Elle est là, assise dans la pénombre. Ses cheveux bouclés retombent sur son visage en un lourd rideau d'ébène. Sa robe grisâtre et souillée se relève sur ses fines jambes blanches. Son corps repose contre la pierre froide et suintante. De lourdes chaînes emprisonnent ses graciles poignets, la maintenant contre la surface rugueuse. Un mince balancement incontrôlable agite la silhouette décharnée. A genoux sur le sol jonché d'immondices, elle ne semble pas prêter attention à ce qui l'entoure. Prisonnière d'une bulle noircie par la folie.
Les spectres se repaissent de ses souvenirs d'une enfance déjà si lointaine. Ils la laissent seule avec le spectre d'un avenir décharné et d'un présent brûlé et parti en fumé au détour d'un procès.

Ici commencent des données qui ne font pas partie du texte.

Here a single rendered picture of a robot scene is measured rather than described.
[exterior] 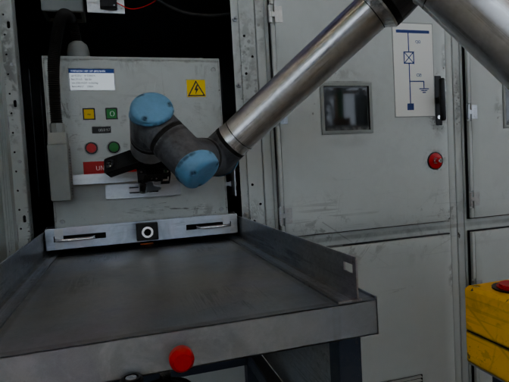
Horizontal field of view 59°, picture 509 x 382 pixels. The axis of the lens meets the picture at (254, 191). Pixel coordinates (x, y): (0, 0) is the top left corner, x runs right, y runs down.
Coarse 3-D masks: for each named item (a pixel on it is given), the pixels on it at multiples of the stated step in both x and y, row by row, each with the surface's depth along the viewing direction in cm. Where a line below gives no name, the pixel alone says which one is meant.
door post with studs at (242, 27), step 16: (240, 0) 131; (240, 16) 131; (240, 32) 131; (240, 48) 132; (240, 64) 132; (240, 80) 132; (256, 80) 133; (240, 96) 132; (256, 144) 134; (240, 160) 133; (256, 160) 134; (240, 176) 133; (256, 176) 134; (256, 192) 134; (256, 208) 135; (272, 368) 138
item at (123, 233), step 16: (96, 224) 126; (112, 224) 126; (128, 224) 127; (160, 224) 130; (176, 224) 131; (192, 224) 133; (208, 224) 134; (48, 240) 121; (80, 240) 124; (96, 240) 125; (112, 240) 126; (128, 240) 127
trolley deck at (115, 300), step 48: (48, 288) 88; (96, 288) 86; (144, 288) 84; (192, 288) 82; (240, 288) 80; (288, 288) 78; (0, 336) 62; (48, 336) 61; (96, 336) 60; (144, 336) 60; (192, 336) 62; (240, 336) 63; (288, 336) 66; (336, 336) 68
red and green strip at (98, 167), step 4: (84, 164) 124; (88, 164) 125; (92, 164) 125; (96, 164) 125; (100, 164) 126; (84, 168) 124; (88, 168) 125; (92, 168) 125; (96, 168) 125; (100, 168) 126; (84, 172) 124; (88, 172) 125; (92, 172) 125; (96, 172) 125; (100, 172) 126
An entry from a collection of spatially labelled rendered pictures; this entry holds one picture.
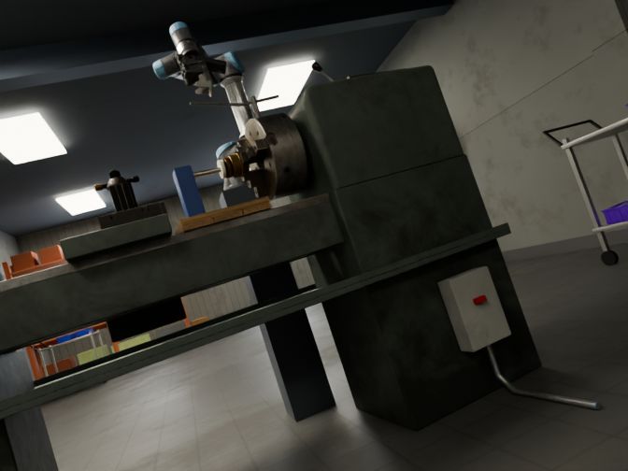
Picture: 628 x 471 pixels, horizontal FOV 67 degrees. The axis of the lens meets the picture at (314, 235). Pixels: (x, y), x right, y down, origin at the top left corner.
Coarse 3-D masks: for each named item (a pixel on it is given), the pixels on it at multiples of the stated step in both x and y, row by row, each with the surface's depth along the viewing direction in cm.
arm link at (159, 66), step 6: (174, 54) 191; (162, 60) 192; (168, 60) 191; (174, 60) 191; (156, 66) 192; (162, 66) 192; (168, 66) 192; (174, 66) 192; (156, 72) 193; (162, 72) 193; (168, 72) 193; (174, 72) 194; (180, 72) 200; (162, 78) 196; (180, 78) 207; (216, 84) 233
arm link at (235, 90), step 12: (228, 60) 224; (228, 72) 225; (240, 72) 228; (228, 84) 227; (240, 84) 228; (228, 96) 229; (240, 96) 227; (240, 108) 226; (240, 120) 227; (240, 132) 229
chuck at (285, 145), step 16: (256, 128) 174; (272, 128) 169; (272, 144) 166; (288, 144) 168; (272, 160) 168; (288, 160) 169; (272, 176) 172; (288, 176) 171; (272, 192) 177; (288, 192) 178
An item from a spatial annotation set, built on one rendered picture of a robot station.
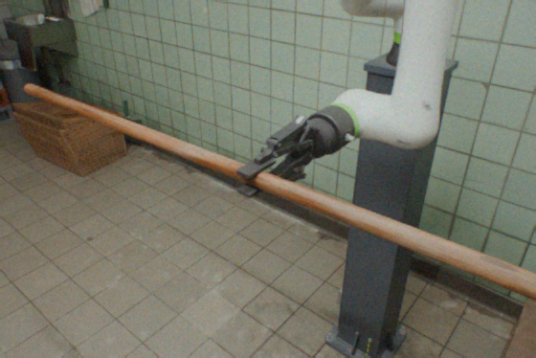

Un frémissement parcourt ses épaules, elle lève lentement son visage vers le jour qui se lève et transperce l'obscurité ambiante. Les mèches noires et grisâtres balaient son visage à la mâchoire prononcée, courent sur ses joues creusées, glissent sur ses yeux caves où brille une étincelle de cruauté. Douce caresse sur un visage si aristocratique. Ses lèvres se fendent d'un sourire tout en longueur et en dangerosité. Un mot cours maintenant sur ses lèvres où ses dents ont laissé leurs empreintes.
Un seul mot, un nom.
Un nom qui vient crever sur la barrière de ses dents. Un nom qui, repris en un murmure, roule sur sa langue. Un nom qui franchit ses lèvres en un mince filet. Un nom qui enfle, grandit dans l'esprit où il prend sa source. Un nom que, soudain, elle hurle à plein poumon. Une douce litanie qui la maintient en vie, l'enferme dans sa folie. Un cri où sa dévotion à son Maître transparaît. Un nom hurlé avec toute la force de son espoir, de son amour pour Lui.
Une dévotion morbide et mortelle qui prend sa source dans son cœur noirci. Une fleur qui croit doucement et lentement dans Azkaban.
La racine du mal à pris pied dans son cœur brûlé par la folie.